Marcela Iacub
Essai. Et si la maladie d’Alzheimer nous apprenait à trouver d’autres chemins que la raison pour commu-niquer avec autrui? Notre chroniqueuse Marcela Iacub, qui a vu le film «Still Alice», le croit profondément.
Depuis quelques décennies, les sociétés démocratiques ne cessent d’œuvrer pour rendre la vie des personnes malades et handicapées physiques plus agréable. On promeut leur travail, leur accès aux transports, aux commerces et même à la sexualité.
Très différent est le sort qu’elles réservent à ceux et à celles dont le mal n’est pas dans le corps mais dans l’esprit. Aussi bien les fous que les handicapés mentaux sont l’objet d’une violence croissante. Les prisons regorgent de psychotiques et les personnes atteintes d’un déficit cognitif sont de moins en moins intégrées socialement. Comme si les êtres incapables de raisonner selon certains paramètres étaient plus proches des bêtes que des humains. Voilà en substance le point de départ de Still Alice. Le personnage incarné par la resplendissante Julianne Moore est une professeure de linguistique de renom international qui croit plus que quiconque à la communication verbale et rationnelle. Quand on lui diagnostique un alzheimer précoce, elle sent qu’elle n’est plus rien. Le travail de toute sa vie qu’elle avait cru acquis, intégré et inséparable de sa personne s’évapore. Elle n’est désormais qu’un brouillon d’humain, un souvenir vague et triste de ce qu’elle a été jadis.
Continuer d’exister
L’enjeu de ce récit sera de savoir si dans l’entourage d’Alice il y aura quelqu’un qui l’empêchera de disparaître, de se transformer en un monstre absent à lui-même qui crie et qui se plaint chaque jour d’être en vie. Quelqu’un qui lui permettra d’être encore Alice. Ce n’est pas le mari qui aura ce courage ou cette chance. Il la quittera aussitôt. Et il en sera de même de deux des trois enfants d’Alice, ceux dont elle était si fière avant la maladie. Ce sera Lydia, sa fille cadette, avec qui elle ne s’entendait pas, qui lui permettra de continuer d’exister. Si elle réussit, ce n’est pas par charité ou parce qu’elle aime sa mère plus que les autres. Son exploit tient au fait qu’elle arrive à communiquer avec elle, aventure que le reste de la famille redoute et fuit.
un malentendu fondamental
Ce film nous invite donc à tracer des ponts mystérieux et amoureux avec des êtres dont l’esprit n’est pas comme le nôtre, c’est de ce défi qu’il tire sa force. L’enjeu est à proprement parler faramineux. Il nous incite à renier le chemin que notre culture a emprunté et à nous définir moins par l’exercice d’une raison commune que par notre capacité à l’émietter. Moins par notre pouvoir d’action et de transformation du monde que par notre aptitude à construire des liens aussi inédits qu’efficaces avec les autres.

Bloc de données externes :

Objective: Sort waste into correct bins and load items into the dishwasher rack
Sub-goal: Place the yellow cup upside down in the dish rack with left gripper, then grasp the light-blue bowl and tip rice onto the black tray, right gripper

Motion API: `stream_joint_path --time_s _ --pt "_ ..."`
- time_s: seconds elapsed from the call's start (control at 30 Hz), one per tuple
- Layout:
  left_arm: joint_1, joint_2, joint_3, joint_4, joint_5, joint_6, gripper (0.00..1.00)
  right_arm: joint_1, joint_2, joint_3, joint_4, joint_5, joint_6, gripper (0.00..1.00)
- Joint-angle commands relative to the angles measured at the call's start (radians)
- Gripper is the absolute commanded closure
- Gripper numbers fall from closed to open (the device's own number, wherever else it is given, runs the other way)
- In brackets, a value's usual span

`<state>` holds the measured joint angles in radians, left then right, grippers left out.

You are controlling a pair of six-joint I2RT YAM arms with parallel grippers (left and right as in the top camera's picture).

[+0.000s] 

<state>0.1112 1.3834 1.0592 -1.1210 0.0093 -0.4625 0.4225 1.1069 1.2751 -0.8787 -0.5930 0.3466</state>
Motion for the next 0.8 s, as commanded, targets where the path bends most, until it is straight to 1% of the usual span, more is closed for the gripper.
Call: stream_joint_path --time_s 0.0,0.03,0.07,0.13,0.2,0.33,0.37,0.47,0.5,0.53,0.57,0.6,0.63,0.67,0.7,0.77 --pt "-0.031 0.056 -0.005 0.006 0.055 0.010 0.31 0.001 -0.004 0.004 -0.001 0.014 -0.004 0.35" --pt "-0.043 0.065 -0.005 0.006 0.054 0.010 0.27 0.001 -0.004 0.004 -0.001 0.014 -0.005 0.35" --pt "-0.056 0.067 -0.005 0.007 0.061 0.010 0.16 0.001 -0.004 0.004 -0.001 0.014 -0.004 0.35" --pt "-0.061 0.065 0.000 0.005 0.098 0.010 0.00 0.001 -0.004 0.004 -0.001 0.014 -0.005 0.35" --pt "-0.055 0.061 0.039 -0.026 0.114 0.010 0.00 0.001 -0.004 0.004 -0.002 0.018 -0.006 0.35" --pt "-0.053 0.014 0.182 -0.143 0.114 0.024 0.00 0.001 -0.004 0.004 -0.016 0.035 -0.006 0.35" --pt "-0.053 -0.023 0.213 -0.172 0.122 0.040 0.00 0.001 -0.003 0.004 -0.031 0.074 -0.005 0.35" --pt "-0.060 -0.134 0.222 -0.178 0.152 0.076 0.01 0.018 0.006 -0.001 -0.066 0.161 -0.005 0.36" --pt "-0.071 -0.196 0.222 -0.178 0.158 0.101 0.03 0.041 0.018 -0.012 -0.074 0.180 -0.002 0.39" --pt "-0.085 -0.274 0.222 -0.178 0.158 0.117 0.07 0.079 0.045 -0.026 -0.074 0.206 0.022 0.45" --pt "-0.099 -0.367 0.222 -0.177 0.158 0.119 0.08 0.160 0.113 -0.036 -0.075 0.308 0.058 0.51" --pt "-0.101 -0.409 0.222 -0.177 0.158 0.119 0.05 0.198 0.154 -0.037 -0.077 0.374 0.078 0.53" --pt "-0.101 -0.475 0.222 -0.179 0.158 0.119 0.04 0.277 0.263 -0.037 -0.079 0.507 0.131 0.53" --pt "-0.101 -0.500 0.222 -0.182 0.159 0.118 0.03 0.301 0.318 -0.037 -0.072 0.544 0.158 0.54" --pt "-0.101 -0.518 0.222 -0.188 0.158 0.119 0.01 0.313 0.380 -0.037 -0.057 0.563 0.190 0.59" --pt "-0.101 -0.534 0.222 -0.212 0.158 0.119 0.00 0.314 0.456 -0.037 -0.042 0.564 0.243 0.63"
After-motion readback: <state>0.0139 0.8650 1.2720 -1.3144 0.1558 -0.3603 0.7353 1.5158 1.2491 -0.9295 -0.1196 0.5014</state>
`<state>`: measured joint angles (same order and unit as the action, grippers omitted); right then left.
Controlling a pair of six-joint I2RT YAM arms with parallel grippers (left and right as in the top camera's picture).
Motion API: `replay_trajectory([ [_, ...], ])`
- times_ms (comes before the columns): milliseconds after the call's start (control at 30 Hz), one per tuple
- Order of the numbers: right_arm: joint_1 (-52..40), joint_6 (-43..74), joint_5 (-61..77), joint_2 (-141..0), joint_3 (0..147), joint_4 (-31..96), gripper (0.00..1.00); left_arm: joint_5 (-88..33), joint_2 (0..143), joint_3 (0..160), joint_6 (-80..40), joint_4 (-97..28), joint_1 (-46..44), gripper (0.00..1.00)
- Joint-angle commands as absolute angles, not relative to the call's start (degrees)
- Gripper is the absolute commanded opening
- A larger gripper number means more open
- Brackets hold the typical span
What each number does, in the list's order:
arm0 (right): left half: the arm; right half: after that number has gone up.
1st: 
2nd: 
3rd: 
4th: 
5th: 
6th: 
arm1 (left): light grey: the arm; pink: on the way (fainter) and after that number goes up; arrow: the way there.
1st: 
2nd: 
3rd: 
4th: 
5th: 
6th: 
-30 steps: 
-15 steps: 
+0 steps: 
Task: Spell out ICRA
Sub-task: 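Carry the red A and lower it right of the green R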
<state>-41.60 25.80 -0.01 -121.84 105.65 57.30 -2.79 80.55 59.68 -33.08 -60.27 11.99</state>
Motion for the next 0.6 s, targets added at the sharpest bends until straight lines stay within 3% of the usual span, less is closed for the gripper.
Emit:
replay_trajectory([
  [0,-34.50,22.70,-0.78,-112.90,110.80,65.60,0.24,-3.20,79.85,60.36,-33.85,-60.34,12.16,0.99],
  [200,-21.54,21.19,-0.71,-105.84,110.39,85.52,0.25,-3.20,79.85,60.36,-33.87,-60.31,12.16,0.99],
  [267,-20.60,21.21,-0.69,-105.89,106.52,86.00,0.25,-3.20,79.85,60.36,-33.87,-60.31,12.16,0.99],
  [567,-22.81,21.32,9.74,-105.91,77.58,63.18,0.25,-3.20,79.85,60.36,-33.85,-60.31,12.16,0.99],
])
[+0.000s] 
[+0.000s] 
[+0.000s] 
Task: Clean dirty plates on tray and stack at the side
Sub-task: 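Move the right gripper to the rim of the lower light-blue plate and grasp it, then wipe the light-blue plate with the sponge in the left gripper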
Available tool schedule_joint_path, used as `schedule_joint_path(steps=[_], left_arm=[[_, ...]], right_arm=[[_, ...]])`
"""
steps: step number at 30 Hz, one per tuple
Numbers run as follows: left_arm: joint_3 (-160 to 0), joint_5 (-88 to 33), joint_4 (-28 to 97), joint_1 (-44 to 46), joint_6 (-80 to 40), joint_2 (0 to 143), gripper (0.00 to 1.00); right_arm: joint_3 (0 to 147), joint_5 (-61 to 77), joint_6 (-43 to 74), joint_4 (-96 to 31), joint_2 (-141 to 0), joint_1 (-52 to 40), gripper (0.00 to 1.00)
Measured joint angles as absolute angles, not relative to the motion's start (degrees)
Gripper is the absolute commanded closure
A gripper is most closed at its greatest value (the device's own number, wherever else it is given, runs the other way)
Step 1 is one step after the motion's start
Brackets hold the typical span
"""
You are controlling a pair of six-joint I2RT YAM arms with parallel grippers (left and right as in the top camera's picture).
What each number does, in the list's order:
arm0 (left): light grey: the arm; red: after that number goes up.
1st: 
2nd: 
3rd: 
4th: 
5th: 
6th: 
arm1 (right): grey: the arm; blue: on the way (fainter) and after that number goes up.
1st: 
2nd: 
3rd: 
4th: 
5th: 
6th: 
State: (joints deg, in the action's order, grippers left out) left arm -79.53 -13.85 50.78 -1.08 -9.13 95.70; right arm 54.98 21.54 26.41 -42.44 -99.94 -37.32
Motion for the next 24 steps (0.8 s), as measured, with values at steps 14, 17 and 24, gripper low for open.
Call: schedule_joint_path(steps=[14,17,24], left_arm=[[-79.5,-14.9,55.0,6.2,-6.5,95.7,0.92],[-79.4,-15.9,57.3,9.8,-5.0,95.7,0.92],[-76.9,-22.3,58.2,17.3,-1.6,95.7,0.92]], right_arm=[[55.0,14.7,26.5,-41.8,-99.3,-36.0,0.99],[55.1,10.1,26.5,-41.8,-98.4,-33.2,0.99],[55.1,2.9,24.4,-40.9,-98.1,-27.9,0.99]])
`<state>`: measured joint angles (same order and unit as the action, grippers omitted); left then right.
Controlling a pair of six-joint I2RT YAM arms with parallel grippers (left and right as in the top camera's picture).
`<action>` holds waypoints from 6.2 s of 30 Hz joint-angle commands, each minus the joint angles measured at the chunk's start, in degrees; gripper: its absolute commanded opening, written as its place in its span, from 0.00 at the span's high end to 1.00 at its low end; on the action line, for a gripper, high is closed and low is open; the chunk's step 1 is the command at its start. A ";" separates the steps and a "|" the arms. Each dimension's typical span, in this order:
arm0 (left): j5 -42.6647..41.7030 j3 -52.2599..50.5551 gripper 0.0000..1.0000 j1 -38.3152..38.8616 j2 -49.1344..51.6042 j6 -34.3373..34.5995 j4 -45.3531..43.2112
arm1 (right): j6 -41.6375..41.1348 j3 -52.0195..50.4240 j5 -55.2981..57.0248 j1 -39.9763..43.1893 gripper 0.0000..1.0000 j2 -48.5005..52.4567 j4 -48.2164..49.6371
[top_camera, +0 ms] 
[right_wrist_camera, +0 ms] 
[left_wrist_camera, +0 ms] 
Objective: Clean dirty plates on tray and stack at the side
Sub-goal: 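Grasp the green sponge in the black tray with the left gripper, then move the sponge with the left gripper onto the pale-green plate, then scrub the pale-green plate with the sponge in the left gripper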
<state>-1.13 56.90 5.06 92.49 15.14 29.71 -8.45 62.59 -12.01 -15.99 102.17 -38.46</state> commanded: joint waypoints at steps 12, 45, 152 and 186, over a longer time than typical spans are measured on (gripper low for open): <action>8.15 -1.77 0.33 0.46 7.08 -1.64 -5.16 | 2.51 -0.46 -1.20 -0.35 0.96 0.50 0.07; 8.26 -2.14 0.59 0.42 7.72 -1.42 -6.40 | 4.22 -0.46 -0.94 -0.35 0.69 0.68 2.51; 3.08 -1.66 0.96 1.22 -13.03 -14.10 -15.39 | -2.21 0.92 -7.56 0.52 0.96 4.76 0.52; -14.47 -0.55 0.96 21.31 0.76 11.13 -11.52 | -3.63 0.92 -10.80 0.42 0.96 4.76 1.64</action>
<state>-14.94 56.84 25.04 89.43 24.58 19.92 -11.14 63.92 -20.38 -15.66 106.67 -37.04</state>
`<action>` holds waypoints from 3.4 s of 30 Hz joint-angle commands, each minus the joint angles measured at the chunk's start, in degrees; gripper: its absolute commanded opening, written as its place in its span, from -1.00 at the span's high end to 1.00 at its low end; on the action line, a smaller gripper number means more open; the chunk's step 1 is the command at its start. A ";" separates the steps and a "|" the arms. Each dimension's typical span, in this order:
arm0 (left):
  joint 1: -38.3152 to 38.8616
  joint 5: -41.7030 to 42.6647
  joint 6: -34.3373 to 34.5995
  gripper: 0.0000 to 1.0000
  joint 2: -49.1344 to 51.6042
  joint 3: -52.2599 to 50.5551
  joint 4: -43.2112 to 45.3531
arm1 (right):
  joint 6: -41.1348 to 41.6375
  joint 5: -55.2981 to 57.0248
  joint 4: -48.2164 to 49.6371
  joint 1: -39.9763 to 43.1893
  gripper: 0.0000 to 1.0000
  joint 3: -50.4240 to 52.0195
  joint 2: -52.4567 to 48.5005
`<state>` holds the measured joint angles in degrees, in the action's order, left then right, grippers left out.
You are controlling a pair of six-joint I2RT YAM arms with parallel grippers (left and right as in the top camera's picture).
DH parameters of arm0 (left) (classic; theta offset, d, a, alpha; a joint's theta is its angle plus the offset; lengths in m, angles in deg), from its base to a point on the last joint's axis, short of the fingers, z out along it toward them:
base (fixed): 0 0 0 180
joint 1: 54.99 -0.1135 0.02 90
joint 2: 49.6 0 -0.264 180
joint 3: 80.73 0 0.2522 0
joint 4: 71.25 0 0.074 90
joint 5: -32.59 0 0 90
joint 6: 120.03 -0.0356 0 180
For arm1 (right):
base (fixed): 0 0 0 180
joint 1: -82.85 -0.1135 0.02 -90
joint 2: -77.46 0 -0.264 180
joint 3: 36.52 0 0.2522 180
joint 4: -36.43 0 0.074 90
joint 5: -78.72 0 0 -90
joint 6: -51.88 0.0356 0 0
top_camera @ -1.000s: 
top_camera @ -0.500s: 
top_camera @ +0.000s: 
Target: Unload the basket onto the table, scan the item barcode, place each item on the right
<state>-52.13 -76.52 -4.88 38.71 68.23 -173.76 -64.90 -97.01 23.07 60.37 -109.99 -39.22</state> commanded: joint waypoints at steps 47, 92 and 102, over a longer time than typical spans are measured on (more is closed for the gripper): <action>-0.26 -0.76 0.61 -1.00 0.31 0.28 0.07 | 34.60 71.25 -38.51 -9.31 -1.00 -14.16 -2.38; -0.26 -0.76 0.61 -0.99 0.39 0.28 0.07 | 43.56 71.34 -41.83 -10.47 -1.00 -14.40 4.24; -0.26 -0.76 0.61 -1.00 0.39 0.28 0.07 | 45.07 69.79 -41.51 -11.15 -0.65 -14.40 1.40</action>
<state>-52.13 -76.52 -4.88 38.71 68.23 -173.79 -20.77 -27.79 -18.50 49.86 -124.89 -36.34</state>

Still Alice nous permet de comprendre que, si nous réussissions à détrôner la raison de son empire, non seulement nous serions en mesure d’intégrer les personnes comme Alice mais l’ensemble de nos relations affectives se trouverait modifié. Car ce n’est pas parce que nous sommes capables de réfléchir, de compter, de nous rappeler notre nom que nous ne sommes pas des mystères les uns pour les autres. Ce n’est pas parce que nous pouvons converser que nous nous comprenons. C’est sans doute ce malentendu fondamental qui explique que nous nous sentions si seuls même quand nous avons une famille, des amis, un travail. La raison est un excellent instrument pour fabriquer des ordinateurs et pour explorer l’univers, mais elle n’est pas le meilleur moyen pour mettre en place une société émotionnellement viable. Peut-être l’alzheimer, loin d’être une maladie, est-il une excellente occasion pour que nous construisions des liens, des priorités et des félicités autrement.